Figure 1. SEM Pictures of Some Species of the Genus Rotaria

(A) R. neptunia, lateral view; (B) R. macrura, ventral view; (C) R. tardigrada, dorsal view; (D) R. sordida, lateral view; and (E) trophi of R. tardigrada with open circles showing the location of landmarks used for the shape analysis. Scale bars: 100 μm for animals, 10 μm for trophi.

Figure 2. Scheme Showing the Predicted Patterns of Genetic and Morphological Variation Underlying Our Tests of Alternative Scenarios of Diversification

(A) Hypothetical trees showing expected genetic relationships among a sample of individuals under the null model that the sample is drawn from a single asexual population (H0) and under the alternative model that the clade has diversified into a set of independently evolving entities (H1).

(B) Expected variation in two ecomorphological traits evolving either neutrally (H0) or by adaptive divergence (H1) in a genus that has diversified into six genetic clusters. Note that a mixed pattern is possible: Some genetic clusters may have experienced divergent selection on morphology, whereas others have not.

We first test for the presence of independently evolving entities. Under the null scenario of no diversification, genetic relationships should conform to those expected for a sample of individuals from a single asexual population (H0, Figure 2A). Under the alternative scenario that independently evolving entities are present, we expect to observe distinct clusters of closely related individuals separated by long branches from other such clusters (H1, Figure 2A; and [9]). Coalescent models can be used to distinguish the two scenarios [30]. Failure to reject the null model would indicate a lack of evidence for the existence of independently evolving entities.

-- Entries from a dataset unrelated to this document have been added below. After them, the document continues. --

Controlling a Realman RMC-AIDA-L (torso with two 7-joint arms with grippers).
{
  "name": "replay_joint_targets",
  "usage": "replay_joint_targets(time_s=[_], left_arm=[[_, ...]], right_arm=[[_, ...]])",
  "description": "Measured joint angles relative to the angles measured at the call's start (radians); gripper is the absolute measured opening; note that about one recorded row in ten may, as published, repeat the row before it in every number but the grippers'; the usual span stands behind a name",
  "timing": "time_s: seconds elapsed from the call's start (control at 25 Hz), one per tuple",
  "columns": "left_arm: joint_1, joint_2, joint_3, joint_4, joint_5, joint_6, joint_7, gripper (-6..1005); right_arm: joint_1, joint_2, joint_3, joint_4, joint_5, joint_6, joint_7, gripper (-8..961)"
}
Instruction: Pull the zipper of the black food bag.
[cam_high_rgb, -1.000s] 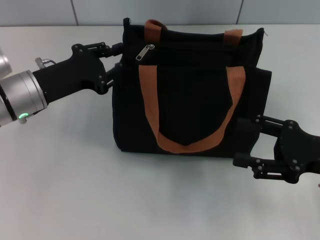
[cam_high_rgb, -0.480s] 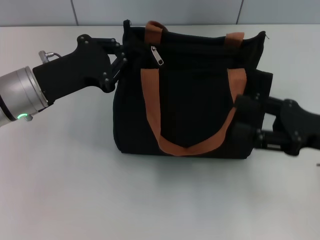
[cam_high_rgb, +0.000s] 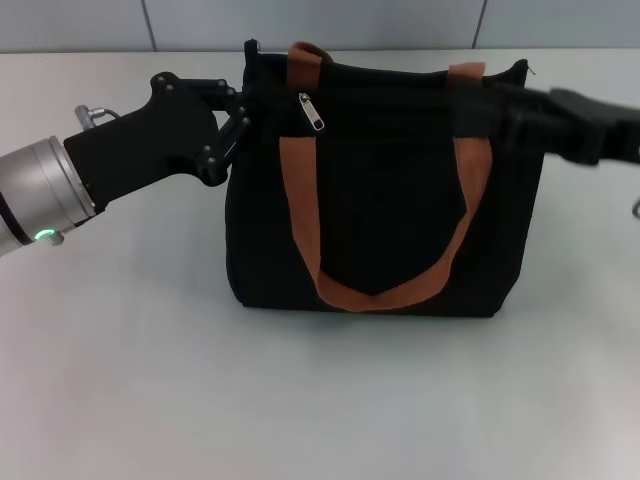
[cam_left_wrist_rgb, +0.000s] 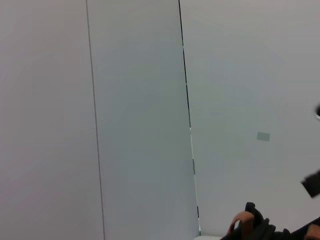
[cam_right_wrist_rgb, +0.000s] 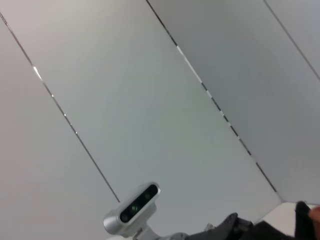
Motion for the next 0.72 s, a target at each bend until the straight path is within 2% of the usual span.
replay_joint_targets(time_s=[0.04, 0.16, 0.4, 0.56, 0.72], left_arm=[[0.000, 0.000, -0.001, 0.000, 0.000, 0.002, 0.003, 32], [0.002, 0.000, -0.003, 0.000, 0.000, 0.009, 0.011, 35], [0.002, 0.000, -0.001, -0.002, -0.017, 0.020, 0.012, 39], [0.002, 0.000, 0.001, -0.015, -0.026, 0.021, 0.024, 43], [0.002, 0.000, 0.000, -0.015, -0.026, 0.022, 0.025, 46]], right_arm=[[0.040, -0.011, -0.011, -0.010, -0.005, 0.002, 0.043, 777], [0.075, -0.019, -0.024, -0.015, -0.009, 0.004, 0.079, 769], [0.135, -0.023, -0.078, -0.077, -0.014, 0.099, 0.214, 753], [0.180, -0.025, -0.151, -0.123, -0.063, 0.158, 0.316, 628], [0.229, -0.029, -0.171, -0.118, -0.141, 0.183, 0.399, 514]])
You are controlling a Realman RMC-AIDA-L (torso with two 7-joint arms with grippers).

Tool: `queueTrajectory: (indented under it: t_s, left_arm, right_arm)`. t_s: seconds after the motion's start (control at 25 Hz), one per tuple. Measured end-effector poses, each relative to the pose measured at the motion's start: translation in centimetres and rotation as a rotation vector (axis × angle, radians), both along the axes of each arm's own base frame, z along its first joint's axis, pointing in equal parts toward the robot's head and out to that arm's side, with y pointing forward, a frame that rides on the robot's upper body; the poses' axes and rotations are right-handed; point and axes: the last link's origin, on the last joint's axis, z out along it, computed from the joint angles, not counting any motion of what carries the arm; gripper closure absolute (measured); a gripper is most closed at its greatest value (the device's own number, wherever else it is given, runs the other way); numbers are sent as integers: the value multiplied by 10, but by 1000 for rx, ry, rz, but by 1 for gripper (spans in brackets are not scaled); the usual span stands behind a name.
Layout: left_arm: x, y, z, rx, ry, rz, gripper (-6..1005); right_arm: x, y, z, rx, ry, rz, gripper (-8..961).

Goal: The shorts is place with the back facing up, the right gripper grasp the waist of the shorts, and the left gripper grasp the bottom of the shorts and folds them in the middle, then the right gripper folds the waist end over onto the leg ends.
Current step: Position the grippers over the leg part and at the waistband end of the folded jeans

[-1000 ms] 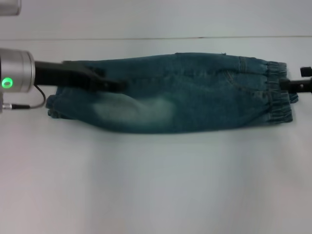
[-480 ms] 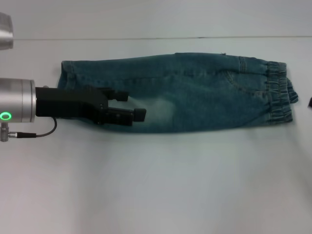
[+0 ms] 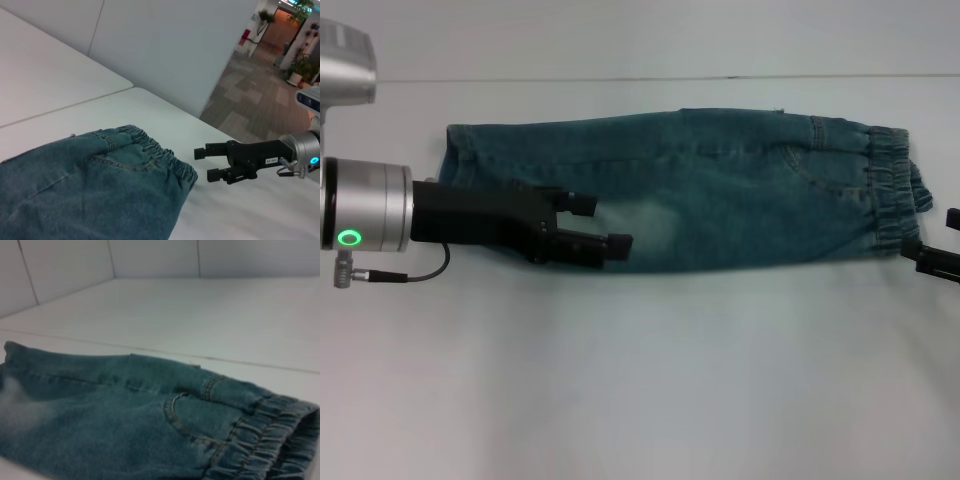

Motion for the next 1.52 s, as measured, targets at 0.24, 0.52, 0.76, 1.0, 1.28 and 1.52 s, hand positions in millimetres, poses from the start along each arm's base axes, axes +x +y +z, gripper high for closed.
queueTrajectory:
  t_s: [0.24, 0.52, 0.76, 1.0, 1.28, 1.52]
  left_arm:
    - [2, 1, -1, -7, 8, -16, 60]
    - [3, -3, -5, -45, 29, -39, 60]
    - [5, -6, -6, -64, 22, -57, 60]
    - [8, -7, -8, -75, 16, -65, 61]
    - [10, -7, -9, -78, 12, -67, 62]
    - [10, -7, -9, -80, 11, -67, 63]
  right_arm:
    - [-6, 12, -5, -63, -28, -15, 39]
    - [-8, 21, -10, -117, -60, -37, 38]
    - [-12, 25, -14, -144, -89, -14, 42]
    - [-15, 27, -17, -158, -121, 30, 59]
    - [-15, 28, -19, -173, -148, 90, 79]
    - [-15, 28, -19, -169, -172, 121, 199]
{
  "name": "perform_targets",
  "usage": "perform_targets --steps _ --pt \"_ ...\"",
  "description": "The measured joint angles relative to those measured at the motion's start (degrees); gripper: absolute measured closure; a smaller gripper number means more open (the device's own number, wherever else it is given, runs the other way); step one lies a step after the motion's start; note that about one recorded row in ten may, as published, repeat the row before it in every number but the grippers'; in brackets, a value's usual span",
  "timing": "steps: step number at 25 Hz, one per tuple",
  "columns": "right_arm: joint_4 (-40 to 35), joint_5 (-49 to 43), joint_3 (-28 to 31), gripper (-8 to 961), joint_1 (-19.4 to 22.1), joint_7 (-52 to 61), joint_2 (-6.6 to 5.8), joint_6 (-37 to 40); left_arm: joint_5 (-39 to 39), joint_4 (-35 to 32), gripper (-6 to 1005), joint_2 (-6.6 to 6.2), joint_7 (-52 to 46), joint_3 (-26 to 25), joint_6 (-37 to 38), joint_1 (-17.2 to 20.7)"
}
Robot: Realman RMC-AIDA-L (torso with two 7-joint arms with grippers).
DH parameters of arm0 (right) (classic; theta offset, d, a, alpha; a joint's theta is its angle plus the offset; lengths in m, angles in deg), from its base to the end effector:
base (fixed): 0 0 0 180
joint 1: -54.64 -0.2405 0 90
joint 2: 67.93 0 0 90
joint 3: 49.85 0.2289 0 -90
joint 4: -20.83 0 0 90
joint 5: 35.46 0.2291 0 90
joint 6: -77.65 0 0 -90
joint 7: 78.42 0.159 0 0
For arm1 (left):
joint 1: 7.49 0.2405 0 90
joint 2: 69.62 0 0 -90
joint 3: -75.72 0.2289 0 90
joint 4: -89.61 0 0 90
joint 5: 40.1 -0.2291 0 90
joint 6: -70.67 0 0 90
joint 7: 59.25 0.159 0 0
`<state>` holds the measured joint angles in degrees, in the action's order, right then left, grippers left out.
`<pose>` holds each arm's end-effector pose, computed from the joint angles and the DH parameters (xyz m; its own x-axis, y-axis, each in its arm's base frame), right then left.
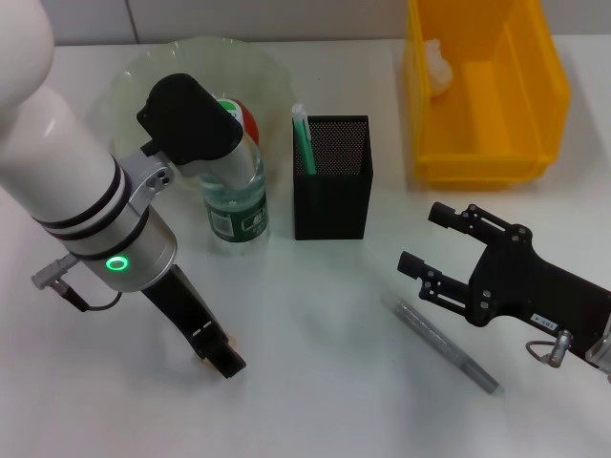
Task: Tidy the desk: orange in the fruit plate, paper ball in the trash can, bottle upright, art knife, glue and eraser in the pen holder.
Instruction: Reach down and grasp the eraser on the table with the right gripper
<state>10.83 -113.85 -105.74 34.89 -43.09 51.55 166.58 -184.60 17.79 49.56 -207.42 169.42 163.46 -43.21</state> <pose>0.2796 0.2563 -0.0591 0.6895 -0.0608 -0.7218 -0.4355 -0.8310 -0.3460 -0.1620 0.3181 -0.0546 0.7000 0.5562 -0.4481 0.4979 -0.8298 -0.2521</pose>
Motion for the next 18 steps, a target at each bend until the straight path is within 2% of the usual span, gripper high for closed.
perform_targets --steps 17,18 --pt "0.1 0.0 0.0 226 -0.6 0.4 0.05 -1.7 -1.3 1.0 243 0.00 0.8 1.6 -1.3 0.2" --pt "0.1 0.0 0.0 226 -0.6 0.4 0.05 -1.7 -1.3 1.0 267 0.00 0.8 1.6 -1.3 0.2"
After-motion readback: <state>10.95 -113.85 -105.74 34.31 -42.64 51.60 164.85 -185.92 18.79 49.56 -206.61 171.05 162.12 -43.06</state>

Next, to investigate the role of adaptation to different niches in generating and maintaining diversity within the clade, we extend classic methods from population genetics to test directly for adaptive divergence of ecomorphological traits. If trait diversity evolves solely by neutral divergence in geographic isolation, we expect morphological variation within and between entities to be proportional to levels of neutral genetic variation (H0, Figure 2B, Materials and Methods). If, instead, different entities experience divergent selection on their morphology, we expect greater morphological variation between clusters than within them, relative to neutral expectations (H1, Figure 2B; and [31]). Past work has often discussed sympatry of clusters as evidence for niche divergence [1], but, in theory, coexistence can occur without niche differences [32]; hence, we introduce an alternative, more direct approach.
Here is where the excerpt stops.